Pull every line holding the word "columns" out of the data and copy it.

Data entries
Segment Open

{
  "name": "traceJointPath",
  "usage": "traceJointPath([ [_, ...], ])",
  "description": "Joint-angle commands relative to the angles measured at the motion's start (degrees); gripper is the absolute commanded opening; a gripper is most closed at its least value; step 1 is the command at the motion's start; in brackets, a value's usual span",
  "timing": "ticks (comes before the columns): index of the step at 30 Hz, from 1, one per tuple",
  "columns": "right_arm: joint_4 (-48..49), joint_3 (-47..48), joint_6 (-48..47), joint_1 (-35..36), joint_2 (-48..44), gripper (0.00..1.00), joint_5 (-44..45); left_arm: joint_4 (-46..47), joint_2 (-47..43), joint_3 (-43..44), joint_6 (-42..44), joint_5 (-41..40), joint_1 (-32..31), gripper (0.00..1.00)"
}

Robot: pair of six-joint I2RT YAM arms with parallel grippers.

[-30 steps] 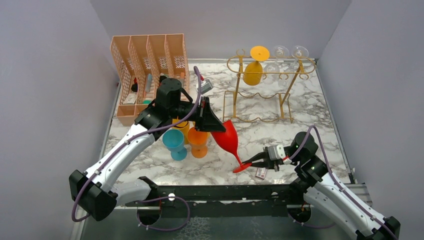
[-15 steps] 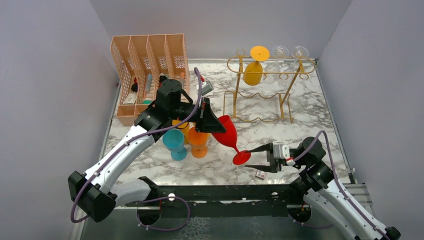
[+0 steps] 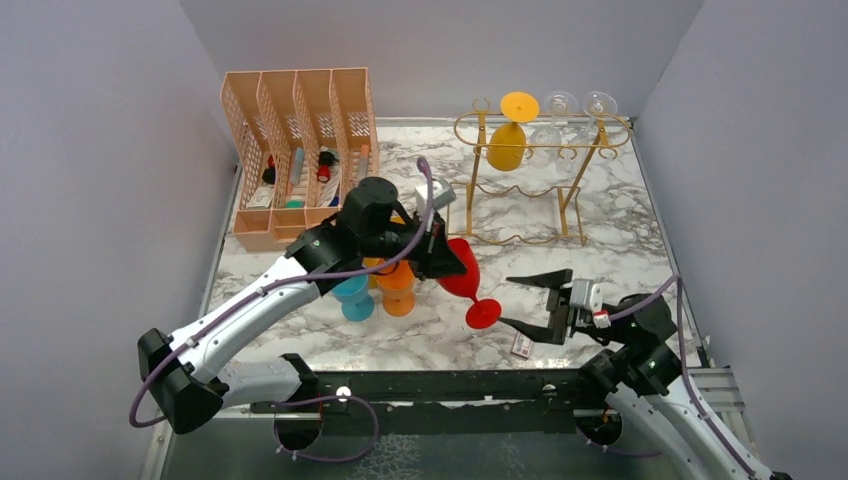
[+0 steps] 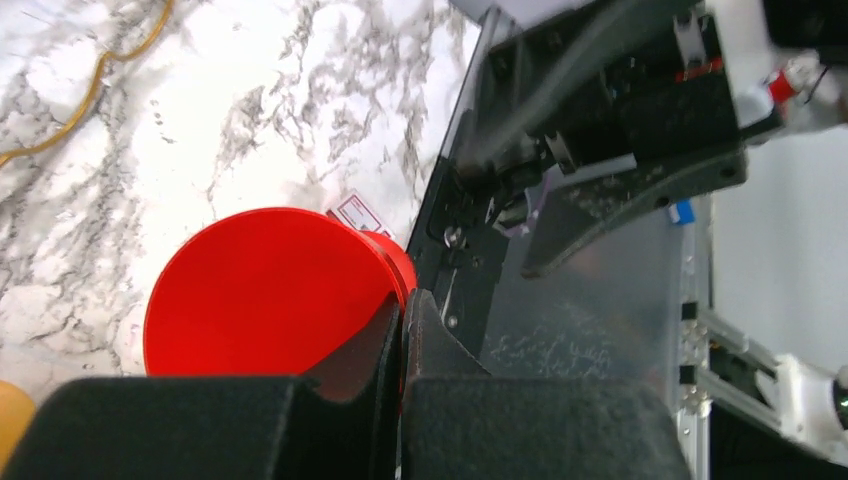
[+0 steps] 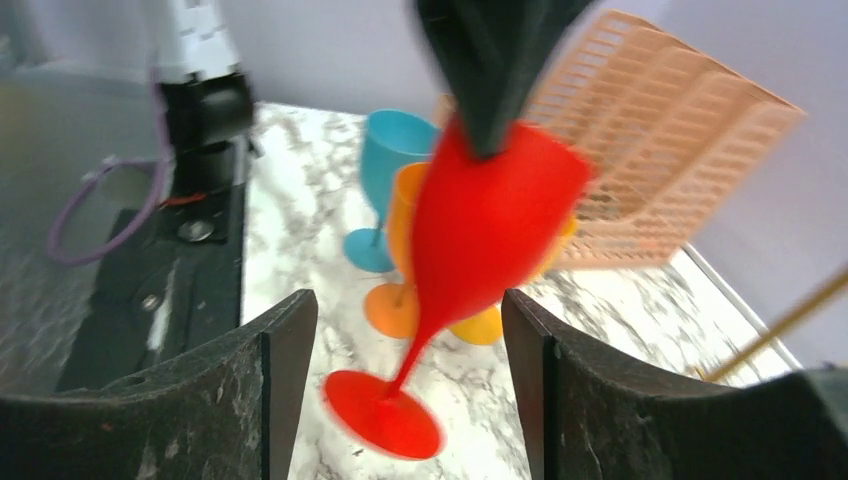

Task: Take the wine glass off the wine glass rack
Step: Place the wine glass at the center of the board.

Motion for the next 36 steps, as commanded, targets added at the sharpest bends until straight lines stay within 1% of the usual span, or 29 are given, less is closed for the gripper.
traceJointPath([
  [1,2.4,2.2,9.5,0.0,-1.8,0.73,23.5,-7.1,3.2,5.2,7.0,-21.6,-9.4,0.00],
  [3,1.0,2.8,15.5,0.0,-1.7,0.79,35.4,-9.3,5.4,6.3,8.1,-29.0,-11.7,0.00],
  [5,-2.2,4.1,22.0,0.0,-0.1,0.80,46.2,-10.7,7.5,6.8,8.7,-35.7,-13.3,0.00],
  [6,-4.5,5.2,24.1,0.0,1.6,0.80,50.0,-10.8,8.4,6.8,8.9,-38.6,-14.0,0.00],
  [10,-15.0,10.8,31.4,0.0,9.1,0.81,60.0,-10.7,12.5,8.4,9.2,-48.1,-16.1,0.00],
  [13,-21.4,13.3,38.6,-0.1,14.5,0.83,65.4,-10.7,16.1,10.7,10.5,-50.0,-16.7,0.00],
  [15,-25.0,14.3,42.4,-0.1,17.7,0.83,67.1,-10.7,18.1,11.8,11.7,-50.3,-16.8,0.00],
  [17,-27.2,14.9,44.6,0.0,19.9,0.84,67.0,-10.7,20.0,12.4,12.5,-51.9,-16.9,0.00],
  [20,-29.7,15.2,48.0,-0.1,21.1,0.85,67.0,-10.7,21.9,12.3,13.0,-55.5,-16.9,0.00],
  [25,-29.1,13.2,50.1,0.0,17.8,0.85,66.3,-9.7,23.2,11.7,13.0,-58.1,-16.8,0.00],
  [30,-28.5,11.8,49.7,0.0,13.9,0.85,67.1,-5.1,23.3,9.2,13.3,-57.2,-16.8,0.00],
  [36,-29.4,12.6,49.1,0.0,14.1,0.85,66.6,-1.0,22.8,6.2,11.8,-58.0,-16.8,0.00],
])
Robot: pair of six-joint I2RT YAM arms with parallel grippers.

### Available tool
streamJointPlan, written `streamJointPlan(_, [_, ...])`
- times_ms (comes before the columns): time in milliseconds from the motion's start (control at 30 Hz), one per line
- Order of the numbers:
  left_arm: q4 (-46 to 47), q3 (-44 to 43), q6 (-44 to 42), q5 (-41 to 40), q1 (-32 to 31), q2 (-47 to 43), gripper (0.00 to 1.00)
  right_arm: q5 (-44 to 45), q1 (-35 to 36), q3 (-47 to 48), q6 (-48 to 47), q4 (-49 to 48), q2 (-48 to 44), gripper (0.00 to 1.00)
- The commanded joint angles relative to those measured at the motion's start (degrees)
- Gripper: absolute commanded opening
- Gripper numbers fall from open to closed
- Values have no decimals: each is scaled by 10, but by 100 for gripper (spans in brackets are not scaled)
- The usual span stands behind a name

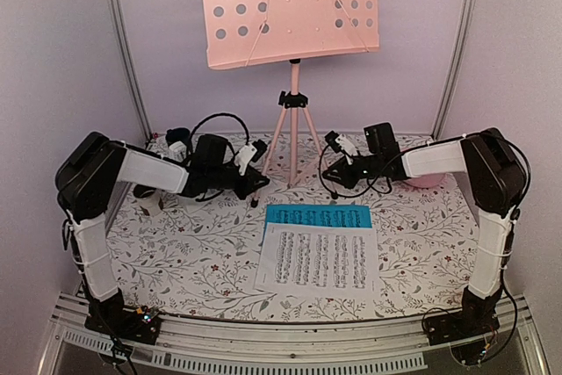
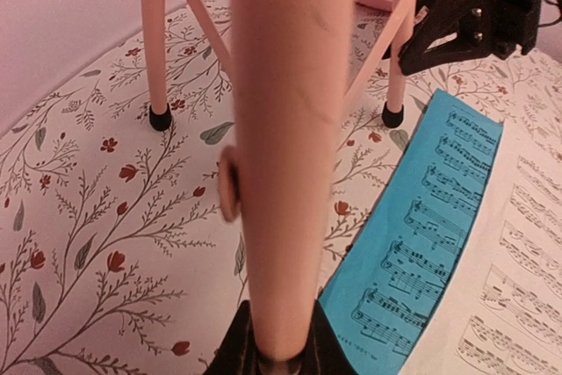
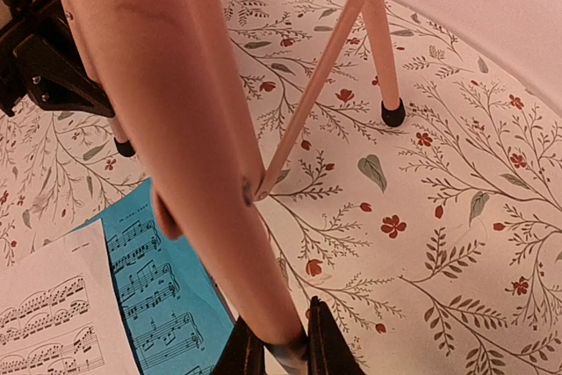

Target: Set up the instrument practice props

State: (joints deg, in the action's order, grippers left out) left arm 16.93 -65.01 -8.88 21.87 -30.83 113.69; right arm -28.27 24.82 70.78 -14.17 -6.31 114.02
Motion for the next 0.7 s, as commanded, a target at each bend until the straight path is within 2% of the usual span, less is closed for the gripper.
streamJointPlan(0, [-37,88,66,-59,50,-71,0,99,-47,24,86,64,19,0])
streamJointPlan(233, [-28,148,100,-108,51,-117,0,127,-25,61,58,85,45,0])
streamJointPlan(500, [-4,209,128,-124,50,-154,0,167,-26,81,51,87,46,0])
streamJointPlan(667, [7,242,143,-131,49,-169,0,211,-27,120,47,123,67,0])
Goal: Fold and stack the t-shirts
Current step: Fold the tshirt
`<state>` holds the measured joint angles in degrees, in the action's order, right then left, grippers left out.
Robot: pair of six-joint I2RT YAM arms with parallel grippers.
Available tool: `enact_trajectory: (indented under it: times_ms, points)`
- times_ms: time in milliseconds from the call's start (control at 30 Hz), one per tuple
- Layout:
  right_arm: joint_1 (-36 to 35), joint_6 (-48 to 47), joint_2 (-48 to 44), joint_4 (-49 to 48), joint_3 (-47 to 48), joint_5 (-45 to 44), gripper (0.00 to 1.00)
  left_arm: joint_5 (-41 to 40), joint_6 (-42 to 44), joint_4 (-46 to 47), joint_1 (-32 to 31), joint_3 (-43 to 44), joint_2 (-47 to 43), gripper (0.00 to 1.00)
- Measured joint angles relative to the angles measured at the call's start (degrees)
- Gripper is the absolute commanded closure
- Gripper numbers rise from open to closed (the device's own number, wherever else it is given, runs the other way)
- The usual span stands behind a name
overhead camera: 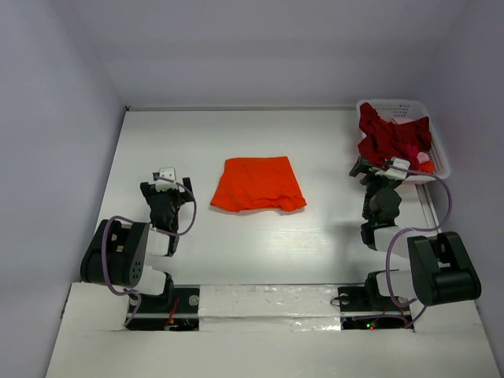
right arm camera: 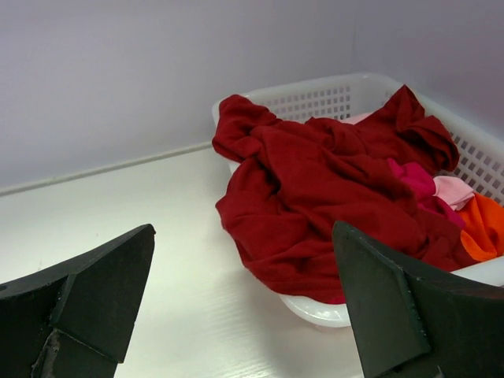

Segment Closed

**ANSWER SECTION:**
  "timing": "ticks (comes before the columns): index of the step at 30 Hz, from 1, one per tuple",
  "columns": "right_arm: joint_4 (-48..49), joint_3 (-47..48), joint_6 (-48..47), joint_1 (-35..36), joint_2 (-48..44), gripper (0.00..1.00), joint_5 (-44..45); left_arm: joint_4 (-46..47), joint_2 (-47..43), joint_3 (-43..44), joint_6 (-42..44), joint_5 (-41..40), joint_1 (-32..31), gripper (0.00..1.00)"
- times_ms (comes before the columns): time in milliseconds from the motion's start (control at 30 Hz), one per line

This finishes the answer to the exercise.